Parabéns novamente pela resenha.
Beijinhos!!
#Ana Souza
https://literakaos.wordpress.com
Ana Souza, tudo bem por aí? Meu contato com o Murakami ainda é superficial, mas tenho a sensação de que ele já é um dos meus autores preferidos de todos os tempos. E, realmente, é muito difícil explicar o que são suas obras, da mesma maneira que tentar explicar o que é Cem Anos de Solidão, por exemplo.
ExcluirSobre 'assessoria acadêmica', eu sei que foi uma piada, mas se estiver precisando: sacocheioassessoriaacademica@outlook.com - É sério, temos até uma página no Facebook. Dê uma olhadinha, conte para sua família e seus amigos universitários. Agora vou lá, tenho um TCC de uma pessoa para 'assessorar'.

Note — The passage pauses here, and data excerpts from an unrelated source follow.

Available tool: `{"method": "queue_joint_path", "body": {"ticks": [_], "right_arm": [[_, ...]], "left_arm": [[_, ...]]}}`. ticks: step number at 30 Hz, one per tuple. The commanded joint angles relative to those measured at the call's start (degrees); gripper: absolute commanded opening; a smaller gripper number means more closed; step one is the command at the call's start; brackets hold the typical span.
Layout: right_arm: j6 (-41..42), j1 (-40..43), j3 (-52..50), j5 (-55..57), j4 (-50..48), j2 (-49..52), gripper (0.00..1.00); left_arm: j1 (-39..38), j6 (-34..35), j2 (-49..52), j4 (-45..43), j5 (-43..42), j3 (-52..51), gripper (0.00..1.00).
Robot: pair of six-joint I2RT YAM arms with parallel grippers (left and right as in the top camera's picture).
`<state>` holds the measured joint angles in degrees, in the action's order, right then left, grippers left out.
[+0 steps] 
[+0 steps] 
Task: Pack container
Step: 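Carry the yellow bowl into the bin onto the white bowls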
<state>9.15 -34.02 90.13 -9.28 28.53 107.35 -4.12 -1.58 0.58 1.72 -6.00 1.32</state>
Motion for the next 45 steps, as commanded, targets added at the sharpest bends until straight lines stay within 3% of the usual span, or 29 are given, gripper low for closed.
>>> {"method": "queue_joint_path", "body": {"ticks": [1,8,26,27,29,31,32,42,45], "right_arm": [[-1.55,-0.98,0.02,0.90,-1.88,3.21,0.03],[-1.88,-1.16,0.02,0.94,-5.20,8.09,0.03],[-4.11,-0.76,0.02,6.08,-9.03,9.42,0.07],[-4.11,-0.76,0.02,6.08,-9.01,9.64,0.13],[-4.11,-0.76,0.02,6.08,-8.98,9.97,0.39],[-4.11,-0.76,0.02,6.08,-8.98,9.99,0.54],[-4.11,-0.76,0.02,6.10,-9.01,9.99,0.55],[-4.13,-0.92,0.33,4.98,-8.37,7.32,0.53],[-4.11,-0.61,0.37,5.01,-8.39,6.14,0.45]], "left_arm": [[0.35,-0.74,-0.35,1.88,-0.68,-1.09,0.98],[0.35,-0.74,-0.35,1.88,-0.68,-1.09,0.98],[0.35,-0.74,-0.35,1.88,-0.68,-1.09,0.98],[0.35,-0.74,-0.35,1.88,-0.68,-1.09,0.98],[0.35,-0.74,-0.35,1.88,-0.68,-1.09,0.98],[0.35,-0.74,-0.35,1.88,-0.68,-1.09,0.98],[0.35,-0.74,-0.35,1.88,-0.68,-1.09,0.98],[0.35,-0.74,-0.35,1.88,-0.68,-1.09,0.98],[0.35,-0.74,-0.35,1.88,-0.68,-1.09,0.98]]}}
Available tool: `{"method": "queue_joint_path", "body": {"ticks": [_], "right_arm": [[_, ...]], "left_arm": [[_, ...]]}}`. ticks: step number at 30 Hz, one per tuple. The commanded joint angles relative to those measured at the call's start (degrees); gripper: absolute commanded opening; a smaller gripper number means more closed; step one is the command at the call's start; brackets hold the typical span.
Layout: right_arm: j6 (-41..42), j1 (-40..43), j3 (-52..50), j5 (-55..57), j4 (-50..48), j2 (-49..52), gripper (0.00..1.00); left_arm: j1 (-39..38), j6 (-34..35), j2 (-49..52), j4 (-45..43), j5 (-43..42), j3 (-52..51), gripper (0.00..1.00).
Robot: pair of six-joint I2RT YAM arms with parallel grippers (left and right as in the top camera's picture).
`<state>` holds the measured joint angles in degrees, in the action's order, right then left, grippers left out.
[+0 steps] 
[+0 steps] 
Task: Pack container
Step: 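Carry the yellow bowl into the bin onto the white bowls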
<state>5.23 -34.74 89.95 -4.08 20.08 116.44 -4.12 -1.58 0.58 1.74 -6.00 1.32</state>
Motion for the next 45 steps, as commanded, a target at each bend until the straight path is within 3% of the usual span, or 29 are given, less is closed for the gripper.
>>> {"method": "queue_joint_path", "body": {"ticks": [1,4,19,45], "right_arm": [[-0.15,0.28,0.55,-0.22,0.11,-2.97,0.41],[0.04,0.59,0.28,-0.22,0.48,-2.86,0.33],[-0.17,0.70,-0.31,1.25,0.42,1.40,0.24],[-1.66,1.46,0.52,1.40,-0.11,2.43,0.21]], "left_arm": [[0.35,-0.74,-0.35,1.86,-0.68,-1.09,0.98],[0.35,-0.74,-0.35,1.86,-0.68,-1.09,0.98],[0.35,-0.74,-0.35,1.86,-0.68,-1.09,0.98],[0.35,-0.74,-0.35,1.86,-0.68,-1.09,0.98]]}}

P.S.: E finalmente um comentário! O feedback de vocês, leitores, é muito bacana. Só resta torcer para que venha mais vezes, se quiser, aos domingos, onde escrevo, de vez em quando, (estou em falta à três semanas, desculpe-me, Três Leitoras!), verdades absolutas de lugar nenhum.
ola, tudo bem?
ResponderExcluirAinda não tinha ouvido falar de Murakami. Achei muito curioso o fato de que ele tem uma escrita única. Que não encaixa em algo específico, mas tem um pouco aqui e acolá.
E, não sei qual elogio: os quotes ou tua resenha! Tão poéticamente escrita! Amei! Parabéns! Peninha que o livro não é meu tipo!
bjs
Oi Gisele! Super obrigada pela sua visita!